Des employés d\'Areva travaillent dans la forge du Creusot (Saône-et-Loire)), le 11 janvier 2017. 
Des employés d'Areva travaillent dans la forge du Creusot (Saône-et-Loire)), le 11 janvier 2017.  (JEAN-PHILIPPE KSIAZEK / AFP)

Le fonctionnement de l'usine Areva au Creusot, en Saône-et-Loire, a été marqué par de nombreuses irrégularités pendant des années, selon l'Autorité de sûreté nucléaire.

C'est un dossier hyper-sensible, sur lequel les informations arrivent au compte-gouttes. EDF a annoncé, jeudi 24 août, avoir signalé à l'Autorité de sûreté nucléaire (ASN) des anomalies jusqu'ici non répertoriées, identifiées dans des dossiers concernant des pièces fabriquées à l'usine Areva du Creusot, en Saône-et-Loire. 

Le fonctionnement de cette usine a été marqué par de nombreuses irrégularités pendant des années, selon l'ASN. Le gendarme du nucléaire a donc demandé à EDF d'examiner, d'ici à la fin de l'année prochaine, les composants provenant de cette usine installés sur ses réacteurs. Cette analyse donne lieu, pour chaque réacteur, à la rédaction d'un dossier de synthèse transmis à l'ASN.

Pas de problème de sûreté, selon EDF

A ce jour, l'électricien en a transmis neuf. Les derniers "mettent en évidence de nouveaux écarts identifiés dans les dossiers de fabrication", précise EDF dans un communiqué. Mais "aucun n'est de nature à remettre en question l'aptitude au fonctionnement en toute sûreté des équipements concernés", affirme le groupe, qui a confirmé son objectif de production nucléaire pour l'année.
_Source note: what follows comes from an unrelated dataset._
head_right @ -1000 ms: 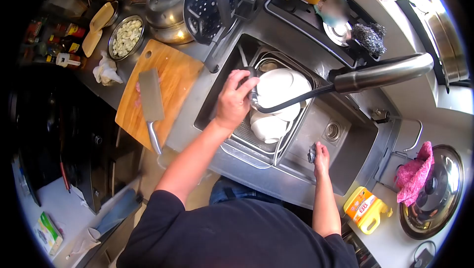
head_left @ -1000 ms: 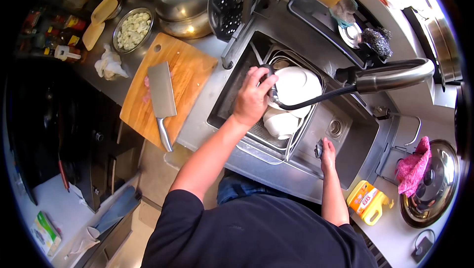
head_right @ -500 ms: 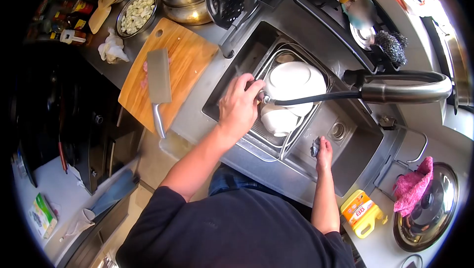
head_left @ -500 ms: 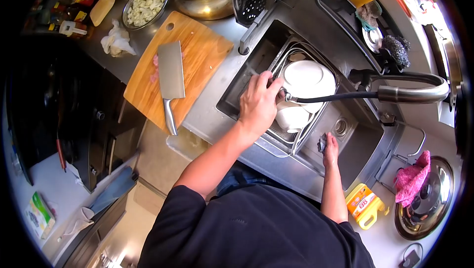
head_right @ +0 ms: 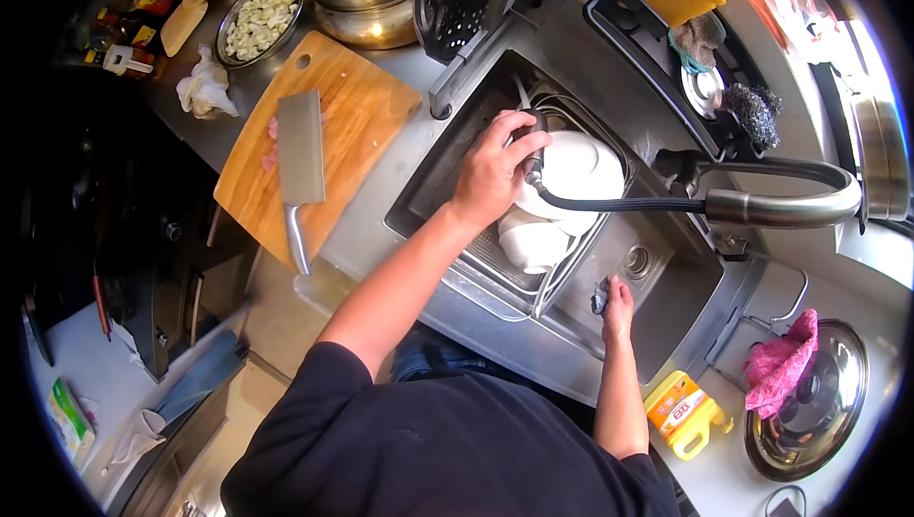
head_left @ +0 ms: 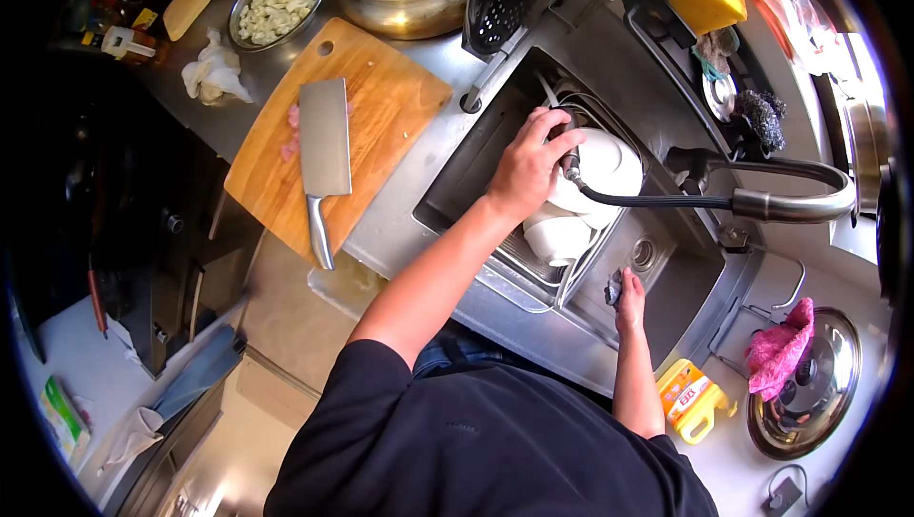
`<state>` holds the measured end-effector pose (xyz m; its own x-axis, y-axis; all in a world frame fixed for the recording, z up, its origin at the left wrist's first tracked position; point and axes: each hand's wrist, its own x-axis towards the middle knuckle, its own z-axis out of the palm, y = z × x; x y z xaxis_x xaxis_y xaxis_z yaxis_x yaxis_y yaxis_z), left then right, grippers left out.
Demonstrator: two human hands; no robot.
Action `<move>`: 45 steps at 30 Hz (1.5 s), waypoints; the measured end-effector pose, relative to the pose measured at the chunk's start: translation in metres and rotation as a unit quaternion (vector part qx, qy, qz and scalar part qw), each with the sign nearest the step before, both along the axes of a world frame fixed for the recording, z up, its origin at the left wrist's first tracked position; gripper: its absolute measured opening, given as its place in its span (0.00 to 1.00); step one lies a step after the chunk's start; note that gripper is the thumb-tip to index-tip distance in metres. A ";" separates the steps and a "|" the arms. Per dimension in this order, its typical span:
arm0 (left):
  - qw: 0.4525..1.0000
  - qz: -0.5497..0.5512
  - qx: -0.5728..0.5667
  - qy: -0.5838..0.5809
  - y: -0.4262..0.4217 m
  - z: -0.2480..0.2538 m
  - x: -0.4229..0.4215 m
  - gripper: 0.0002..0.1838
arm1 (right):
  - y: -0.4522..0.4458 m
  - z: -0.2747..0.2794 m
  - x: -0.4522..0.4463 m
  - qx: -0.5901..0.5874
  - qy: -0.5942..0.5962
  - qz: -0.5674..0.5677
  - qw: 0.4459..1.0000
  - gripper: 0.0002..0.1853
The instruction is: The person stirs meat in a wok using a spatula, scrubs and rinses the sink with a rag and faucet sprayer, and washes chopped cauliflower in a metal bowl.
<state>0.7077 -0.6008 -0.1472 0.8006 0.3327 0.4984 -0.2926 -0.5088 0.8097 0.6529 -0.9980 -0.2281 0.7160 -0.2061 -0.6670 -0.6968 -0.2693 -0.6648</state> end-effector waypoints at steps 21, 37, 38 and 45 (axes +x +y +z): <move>0.990 -0.100 -0.028 0.097 -0.001 0.011 0.006 0.25 | -0.015 -0.028 -0.013 -0.008 0.034 0.012 0.999 0.24; 0.900 -0.237 0.214 0.295 0.095 0.052 -0.005 0.25 | -0.016 -0.020 -0.026 0.015 0.029 -0.016 0.999 0.23; 0.898 -0.241 0.213 0.301 0.096 0.053 -0.012 0.26 | -0.017 -0.020 -0.025 0.016 0.027 -0.017 0.999 0.23; 0.854 -0.259 0.200 0.404 0.106 0.081 -0.036 0.27 | -0.017 -0.014 -0.028 0.013 0.038 -0.007 0.999 0.24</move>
Areva avait dû interrompre la production commerciale au sein de l'usine du Creusot en 2016, après y avoir découvert de possibles falsifications de documents pendant des années. La production a repris fin juillet pour la fabrication d'un élément destiné à la future centrale nucléaire d'Hinkley Point en Angleterre. L'ASN doit encore autoriser la production de pièces destinées à la France.